Starting from this post, once a month we will blog about one of the popular Madagascar programs. The 30 highest ranking programs, according to admin/rank.py, are

grey window math dd spike put graph add cat transp scale pad spray smooth stack noise grey3 real dip ricker1 bandpass dots wiggle mask fft1 segyread contour pick mutter fft3

This month’s randomly selected feature is sfnoise.

As stated in the self-documentation, sfnoise is used for generating random noise and adding it to the data. This is useful for generating synthetic datasets or for multiple realizations in inversion. Computer-generated random numbers are often called pseudo-random, because algorithmically generated sequences of numbers are not truly random. This is actually a useful feature if you want to reproduce previous calculations. For reproducibility, it is imperative to use seed= parameter to set the initial “seed” for the random-number generator. If seed= is not used, it is set by the computer clock. Therefore, different runs of sfnoise will produce different sets of numbers.

Try the following on the command line:

bash$ sfspike n1=5 mag=0 | sfnoise | sfdisfil 
0: -2.455 1.197 -0.145 0.2394 0.7676 
bash$ sfspike n1=5 mag=0 | sfnoise | sfdisfil 
0: 2.203 -0.1106 -0.07494 -0.4916 0.2163

Your sets of numbers will be (most likely) different from the ones above and between the two runs. However, if you run

bash$ sfspike n1=5 mag=0 | sfnoise seed=2011 | sfdisfil 
0: 0.1917 0.3379 -0.9459 0.5841 -0.02078

you should see exactly the same set of number as above. You should also get the same numbers if using

bash$ sfspike n1=5 | sfnoise seed=2011 rep=y | sfdisfil 
0: 0.1917 0.3379 -0.9459 0.5841 -0.02078

The rep= parameter controls if the noise is replacing the data or being added to the data. The default operation is addition.

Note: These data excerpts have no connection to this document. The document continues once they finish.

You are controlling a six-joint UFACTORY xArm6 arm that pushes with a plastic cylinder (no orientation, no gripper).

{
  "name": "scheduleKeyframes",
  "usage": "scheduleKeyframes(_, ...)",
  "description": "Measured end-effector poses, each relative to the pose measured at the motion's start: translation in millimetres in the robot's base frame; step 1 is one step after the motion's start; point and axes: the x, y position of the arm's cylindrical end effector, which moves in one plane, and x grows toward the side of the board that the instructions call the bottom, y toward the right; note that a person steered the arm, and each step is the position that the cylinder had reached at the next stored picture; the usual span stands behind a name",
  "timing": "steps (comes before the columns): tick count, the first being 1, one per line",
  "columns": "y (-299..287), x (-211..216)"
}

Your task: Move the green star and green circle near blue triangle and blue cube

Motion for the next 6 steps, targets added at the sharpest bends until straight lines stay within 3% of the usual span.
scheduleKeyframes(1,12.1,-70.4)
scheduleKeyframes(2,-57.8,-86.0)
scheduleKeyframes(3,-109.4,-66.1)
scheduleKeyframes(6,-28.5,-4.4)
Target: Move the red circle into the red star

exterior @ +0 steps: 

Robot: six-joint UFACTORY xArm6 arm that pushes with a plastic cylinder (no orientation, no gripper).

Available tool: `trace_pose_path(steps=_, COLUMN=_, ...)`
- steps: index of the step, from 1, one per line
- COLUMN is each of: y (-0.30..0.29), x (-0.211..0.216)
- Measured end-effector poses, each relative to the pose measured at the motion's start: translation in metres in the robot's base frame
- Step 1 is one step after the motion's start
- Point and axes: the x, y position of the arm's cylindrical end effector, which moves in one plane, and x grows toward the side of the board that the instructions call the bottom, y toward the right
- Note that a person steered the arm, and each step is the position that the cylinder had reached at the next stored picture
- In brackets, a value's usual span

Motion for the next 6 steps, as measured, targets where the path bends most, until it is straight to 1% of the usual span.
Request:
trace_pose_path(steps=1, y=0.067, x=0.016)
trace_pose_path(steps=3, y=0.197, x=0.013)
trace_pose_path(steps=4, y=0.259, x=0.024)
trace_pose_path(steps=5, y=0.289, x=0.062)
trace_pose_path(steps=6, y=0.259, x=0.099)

bash$ sfspike n1=5 | sfnoise seed=2011 | sfdisfil 
0: 1.192 1.338 0.05412 1.584 0.9792

The algorithm for pseudorandom number generation that sfnoise uses is known as Mersenne twister. It is a powerful algorithm that generates a nearly uniformly distributed sequence that does not repeat for a very large period of $2^{19937}-1$.

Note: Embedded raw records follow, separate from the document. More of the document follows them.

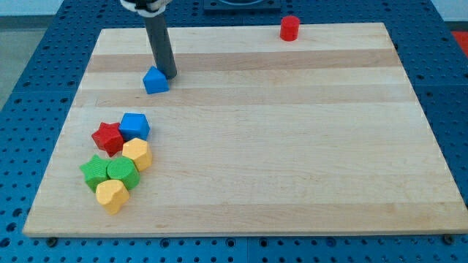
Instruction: Push the blue triangle into the green circle and yellow hexagon
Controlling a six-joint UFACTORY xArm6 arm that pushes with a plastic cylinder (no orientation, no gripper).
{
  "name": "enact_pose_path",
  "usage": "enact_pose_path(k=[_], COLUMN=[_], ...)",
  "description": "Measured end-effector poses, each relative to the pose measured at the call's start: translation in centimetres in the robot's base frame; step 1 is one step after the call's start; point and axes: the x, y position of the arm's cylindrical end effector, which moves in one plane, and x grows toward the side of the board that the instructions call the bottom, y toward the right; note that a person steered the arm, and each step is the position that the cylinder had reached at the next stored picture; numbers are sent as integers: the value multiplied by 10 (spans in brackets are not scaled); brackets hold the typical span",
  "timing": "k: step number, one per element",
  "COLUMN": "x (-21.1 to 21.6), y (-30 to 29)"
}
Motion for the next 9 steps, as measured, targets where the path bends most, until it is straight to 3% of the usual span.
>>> enact_pose_path(k=[2,3,4,5,7,9], x=[88,53,-35,-74,33,33], y=[0,1,1,1,-68,-54])
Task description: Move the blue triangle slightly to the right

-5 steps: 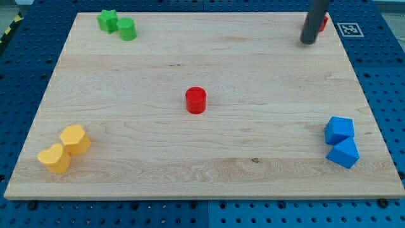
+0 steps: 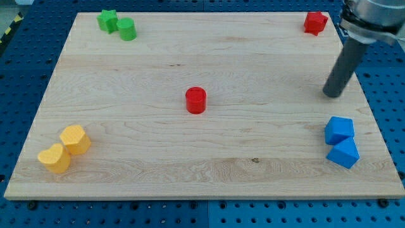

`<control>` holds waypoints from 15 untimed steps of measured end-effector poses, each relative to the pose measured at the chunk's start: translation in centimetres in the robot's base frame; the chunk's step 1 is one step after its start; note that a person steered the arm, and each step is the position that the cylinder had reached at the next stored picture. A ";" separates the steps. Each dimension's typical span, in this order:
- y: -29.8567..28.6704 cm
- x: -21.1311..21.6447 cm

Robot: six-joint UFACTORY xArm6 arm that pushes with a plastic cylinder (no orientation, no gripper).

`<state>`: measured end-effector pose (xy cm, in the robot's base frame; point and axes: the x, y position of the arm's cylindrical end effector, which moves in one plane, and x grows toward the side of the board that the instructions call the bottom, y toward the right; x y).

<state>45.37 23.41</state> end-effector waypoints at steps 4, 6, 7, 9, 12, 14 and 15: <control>-7.7 13.9; -7.7 11.9; -6.5 11.8; -2.7 11.9; -11.2 7.6; -6.6 0.9; -2.8 0.8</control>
<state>46.22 20.63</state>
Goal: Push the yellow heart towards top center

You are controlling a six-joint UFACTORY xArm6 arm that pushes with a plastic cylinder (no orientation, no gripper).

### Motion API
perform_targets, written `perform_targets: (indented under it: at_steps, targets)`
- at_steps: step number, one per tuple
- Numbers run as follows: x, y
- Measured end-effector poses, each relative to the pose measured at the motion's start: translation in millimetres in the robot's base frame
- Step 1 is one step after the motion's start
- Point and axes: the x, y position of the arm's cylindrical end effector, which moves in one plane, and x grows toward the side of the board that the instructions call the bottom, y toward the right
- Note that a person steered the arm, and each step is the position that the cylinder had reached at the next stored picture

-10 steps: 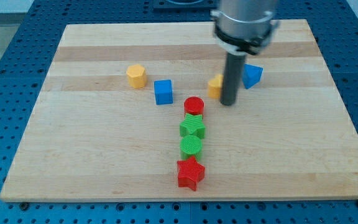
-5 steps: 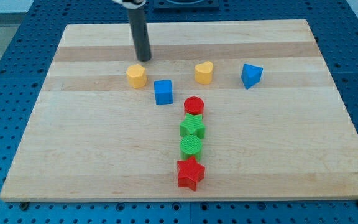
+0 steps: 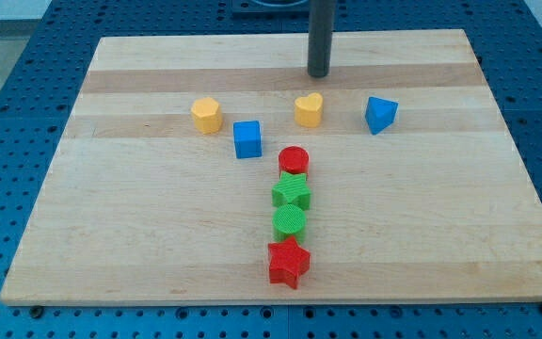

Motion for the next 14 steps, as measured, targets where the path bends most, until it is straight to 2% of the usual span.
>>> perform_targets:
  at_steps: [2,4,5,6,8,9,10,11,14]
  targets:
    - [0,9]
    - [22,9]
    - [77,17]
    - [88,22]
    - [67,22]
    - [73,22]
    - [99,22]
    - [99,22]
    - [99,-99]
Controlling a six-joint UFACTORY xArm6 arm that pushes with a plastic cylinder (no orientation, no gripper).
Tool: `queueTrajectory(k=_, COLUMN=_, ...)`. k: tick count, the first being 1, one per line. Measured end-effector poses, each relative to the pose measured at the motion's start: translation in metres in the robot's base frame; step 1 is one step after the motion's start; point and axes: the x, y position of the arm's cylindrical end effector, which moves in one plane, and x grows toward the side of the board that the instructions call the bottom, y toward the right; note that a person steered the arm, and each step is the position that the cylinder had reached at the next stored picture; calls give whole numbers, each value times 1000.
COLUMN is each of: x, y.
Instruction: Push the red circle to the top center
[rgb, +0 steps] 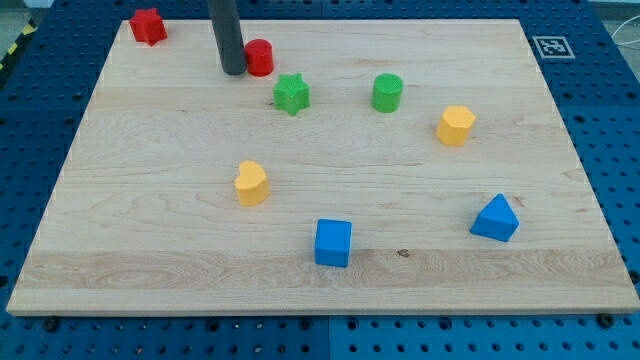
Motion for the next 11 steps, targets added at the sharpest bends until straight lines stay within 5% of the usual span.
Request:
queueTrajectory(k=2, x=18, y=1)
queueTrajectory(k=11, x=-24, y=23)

Matsumoto, M.; Nishimura, T. (1998). “Mersenne twister: a 623-dimensionally equidistributed uniform pseudo-random number generator”. ACM Transactions on Modeling and Computer Simulation 8 (1): 3–30.

Uniformly-distributed numbers can be used to generate random numbers with other distributions. By default, sfnoise is using normal distribution. It can be changed to uniform distribution by setting type=n.

  • See rsf/rsf/sfnoise for simple examples of setting the noise distribution parameters (type=, mean=, var=, range=).